Problem details:
Should any entry look odd, write it out exactly anyway, along with all the rest.

Data to use:

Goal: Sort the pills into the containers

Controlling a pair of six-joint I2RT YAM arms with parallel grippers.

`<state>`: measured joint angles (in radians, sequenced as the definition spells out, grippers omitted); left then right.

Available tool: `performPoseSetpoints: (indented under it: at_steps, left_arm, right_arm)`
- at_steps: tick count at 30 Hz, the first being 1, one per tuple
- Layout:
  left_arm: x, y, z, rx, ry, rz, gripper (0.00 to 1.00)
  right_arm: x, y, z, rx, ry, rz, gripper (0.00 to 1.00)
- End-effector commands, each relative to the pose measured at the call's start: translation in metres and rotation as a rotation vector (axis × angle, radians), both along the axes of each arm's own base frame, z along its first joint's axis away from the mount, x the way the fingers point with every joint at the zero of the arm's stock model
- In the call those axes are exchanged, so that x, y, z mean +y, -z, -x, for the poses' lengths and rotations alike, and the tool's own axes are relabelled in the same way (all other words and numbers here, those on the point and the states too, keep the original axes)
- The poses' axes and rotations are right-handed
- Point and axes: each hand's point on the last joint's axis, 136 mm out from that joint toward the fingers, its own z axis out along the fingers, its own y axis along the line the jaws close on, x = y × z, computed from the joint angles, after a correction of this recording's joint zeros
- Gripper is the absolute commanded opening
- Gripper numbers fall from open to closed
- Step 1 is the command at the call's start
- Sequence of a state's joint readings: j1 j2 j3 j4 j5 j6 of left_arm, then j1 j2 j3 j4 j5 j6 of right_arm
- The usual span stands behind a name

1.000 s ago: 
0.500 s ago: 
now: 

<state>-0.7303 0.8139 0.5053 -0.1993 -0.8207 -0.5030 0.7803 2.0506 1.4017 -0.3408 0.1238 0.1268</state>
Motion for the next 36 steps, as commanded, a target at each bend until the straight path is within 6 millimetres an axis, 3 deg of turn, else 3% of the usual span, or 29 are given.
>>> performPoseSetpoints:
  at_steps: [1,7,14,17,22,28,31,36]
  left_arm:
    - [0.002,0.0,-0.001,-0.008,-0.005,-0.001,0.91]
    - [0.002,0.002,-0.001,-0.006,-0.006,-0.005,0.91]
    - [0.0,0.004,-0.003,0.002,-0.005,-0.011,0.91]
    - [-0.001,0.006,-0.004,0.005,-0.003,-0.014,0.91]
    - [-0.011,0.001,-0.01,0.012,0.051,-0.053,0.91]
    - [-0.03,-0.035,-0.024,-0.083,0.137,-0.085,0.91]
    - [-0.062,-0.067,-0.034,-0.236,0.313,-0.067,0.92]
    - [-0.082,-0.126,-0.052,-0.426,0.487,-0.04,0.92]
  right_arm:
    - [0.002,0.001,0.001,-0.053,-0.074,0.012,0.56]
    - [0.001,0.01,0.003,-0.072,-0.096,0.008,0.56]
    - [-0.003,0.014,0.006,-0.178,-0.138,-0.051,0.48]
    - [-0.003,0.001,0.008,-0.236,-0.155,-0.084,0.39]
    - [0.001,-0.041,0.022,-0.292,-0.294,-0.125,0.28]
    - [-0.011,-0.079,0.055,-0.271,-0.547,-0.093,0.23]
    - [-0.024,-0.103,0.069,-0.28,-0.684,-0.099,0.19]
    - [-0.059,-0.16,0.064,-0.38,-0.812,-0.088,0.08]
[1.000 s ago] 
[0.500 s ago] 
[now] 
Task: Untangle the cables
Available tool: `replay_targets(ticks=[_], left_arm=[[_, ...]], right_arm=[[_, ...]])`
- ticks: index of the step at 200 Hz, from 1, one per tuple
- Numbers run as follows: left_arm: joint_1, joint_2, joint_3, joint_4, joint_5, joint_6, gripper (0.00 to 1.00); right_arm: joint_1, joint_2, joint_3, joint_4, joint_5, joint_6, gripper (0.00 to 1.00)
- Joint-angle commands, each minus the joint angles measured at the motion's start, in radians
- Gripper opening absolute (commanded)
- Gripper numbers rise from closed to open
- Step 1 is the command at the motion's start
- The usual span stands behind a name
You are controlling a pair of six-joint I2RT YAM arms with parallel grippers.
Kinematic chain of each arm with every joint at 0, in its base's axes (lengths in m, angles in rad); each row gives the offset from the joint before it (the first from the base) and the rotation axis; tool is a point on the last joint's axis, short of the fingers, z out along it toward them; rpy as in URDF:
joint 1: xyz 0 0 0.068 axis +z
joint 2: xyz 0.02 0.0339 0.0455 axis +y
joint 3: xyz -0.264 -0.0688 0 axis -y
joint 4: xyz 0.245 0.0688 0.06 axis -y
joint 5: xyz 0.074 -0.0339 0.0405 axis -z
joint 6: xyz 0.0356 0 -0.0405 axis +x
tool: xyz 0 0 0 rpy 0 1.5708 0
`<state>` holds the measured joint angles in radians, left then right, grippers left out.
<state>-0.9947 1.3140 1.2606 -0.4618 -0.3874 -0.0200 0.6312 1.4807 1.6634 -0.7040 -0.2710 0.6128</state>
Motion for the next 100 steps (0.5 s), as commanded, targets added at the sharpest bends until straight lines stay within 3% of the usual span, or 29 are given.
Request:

Worked solution:
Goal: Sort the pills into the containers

Controlling a pair of six-joint I2RT YAM arms with parallel grippers.

`<state>`: measured joint angles (in radians, sequenced as the definition spells out, grippers omitted); left then right.

Available tool: `performPoseSetpoints: (indented under it: at_steps, left_arm, right_arm)`
- at_steps: tick count at 30 Hz, the first being 1, one per tuple
- Layout:
  left_arm: x, y, z, rx, ry, rz, gripper (0.00 to 1.00)
  right_arm: x, y, z, rx, ry, rz, gripper (0.00 to 1.00)
- End-effector commands, each relative to the pose measured at the call's start: translation in metres and rotation as a rotation vector (axis × angle, radians), both along the axes of each arm's own base frame, z along its first joint's axis away from the mount, x the way the fingers point with every joint at the zero of the arm's stock model
- In the call those axes are exchanged, so that x, y, z mean +y, -z, -x, for the poses' lengths and rotations alike, and the tool's own axes are relabelled in the same way (all other words and numbers here, those on the point and the states too, keep the original axes)
- The poses' axes and rotations are right-handed
- Point and axes: each hand's point on the last joint's axis, 136 mm out from that joint toward the fingers, its own z axis out along the fingers, its own y axis along the line the jaws close on, x = y × z, computed from the joint angles, after a correction of this recording's joint zeros
- Gripper is the absolute commanded opening
- Gripper numbers fall from open to closed
- Step 1 is the command at the call's start
- Sequence of a state's joint readings: j1 j2 j3 j4 j5 j6 of left_arm, then j1 j2 j3 j4 j5 j6 of right_arm
- The usual span stands behind a name

1.000 s ago: 
0.500 s ago: 
now: 

<state>-0.7303 0.8139 0.5053 -0.1993 -0.8207 -0.5030 0.7803 2.0506 1.4017 -0.3408 0.1238 0.1268</state>
Motion for the next 36 steps, as commanded, a target at each bend until the straight path is within 6 millimetres an axis, 3 deg of turn, else 3% of the usual span, or 29 are given.
>>> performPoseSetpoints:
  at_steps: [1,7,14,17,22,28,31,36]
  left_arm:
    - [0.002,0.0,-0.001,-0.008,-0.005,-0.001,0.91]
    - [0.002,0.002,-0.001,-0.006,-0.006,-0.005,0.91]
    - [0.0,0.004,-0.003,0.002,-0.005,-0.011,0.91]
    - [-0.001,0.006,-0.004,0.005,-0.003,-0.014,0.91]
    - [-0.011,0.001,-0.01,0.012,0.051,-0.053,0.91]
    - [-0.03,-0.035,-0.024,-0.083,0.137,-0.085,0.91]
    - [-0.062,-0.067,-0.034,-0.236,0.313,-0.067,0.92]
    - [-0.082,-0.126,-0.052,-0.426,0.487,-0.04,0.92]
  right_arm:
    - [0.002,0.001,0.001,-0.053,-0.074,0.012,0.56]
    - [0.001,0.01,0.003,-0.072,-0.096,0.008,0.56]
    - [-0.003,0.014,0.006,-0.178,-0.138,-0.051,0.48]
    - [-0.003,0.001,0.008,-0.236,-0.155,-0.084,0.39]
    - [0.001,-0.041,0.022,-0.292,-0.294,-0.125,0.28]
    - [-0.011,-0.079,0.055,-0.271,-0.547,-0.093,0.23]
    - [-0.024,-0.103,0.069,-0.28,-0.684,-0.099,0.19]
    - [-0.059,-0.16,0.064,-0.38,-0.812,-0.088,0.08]
[1.000 s ago] 
[0.500 s ago] 
[now] 
Task: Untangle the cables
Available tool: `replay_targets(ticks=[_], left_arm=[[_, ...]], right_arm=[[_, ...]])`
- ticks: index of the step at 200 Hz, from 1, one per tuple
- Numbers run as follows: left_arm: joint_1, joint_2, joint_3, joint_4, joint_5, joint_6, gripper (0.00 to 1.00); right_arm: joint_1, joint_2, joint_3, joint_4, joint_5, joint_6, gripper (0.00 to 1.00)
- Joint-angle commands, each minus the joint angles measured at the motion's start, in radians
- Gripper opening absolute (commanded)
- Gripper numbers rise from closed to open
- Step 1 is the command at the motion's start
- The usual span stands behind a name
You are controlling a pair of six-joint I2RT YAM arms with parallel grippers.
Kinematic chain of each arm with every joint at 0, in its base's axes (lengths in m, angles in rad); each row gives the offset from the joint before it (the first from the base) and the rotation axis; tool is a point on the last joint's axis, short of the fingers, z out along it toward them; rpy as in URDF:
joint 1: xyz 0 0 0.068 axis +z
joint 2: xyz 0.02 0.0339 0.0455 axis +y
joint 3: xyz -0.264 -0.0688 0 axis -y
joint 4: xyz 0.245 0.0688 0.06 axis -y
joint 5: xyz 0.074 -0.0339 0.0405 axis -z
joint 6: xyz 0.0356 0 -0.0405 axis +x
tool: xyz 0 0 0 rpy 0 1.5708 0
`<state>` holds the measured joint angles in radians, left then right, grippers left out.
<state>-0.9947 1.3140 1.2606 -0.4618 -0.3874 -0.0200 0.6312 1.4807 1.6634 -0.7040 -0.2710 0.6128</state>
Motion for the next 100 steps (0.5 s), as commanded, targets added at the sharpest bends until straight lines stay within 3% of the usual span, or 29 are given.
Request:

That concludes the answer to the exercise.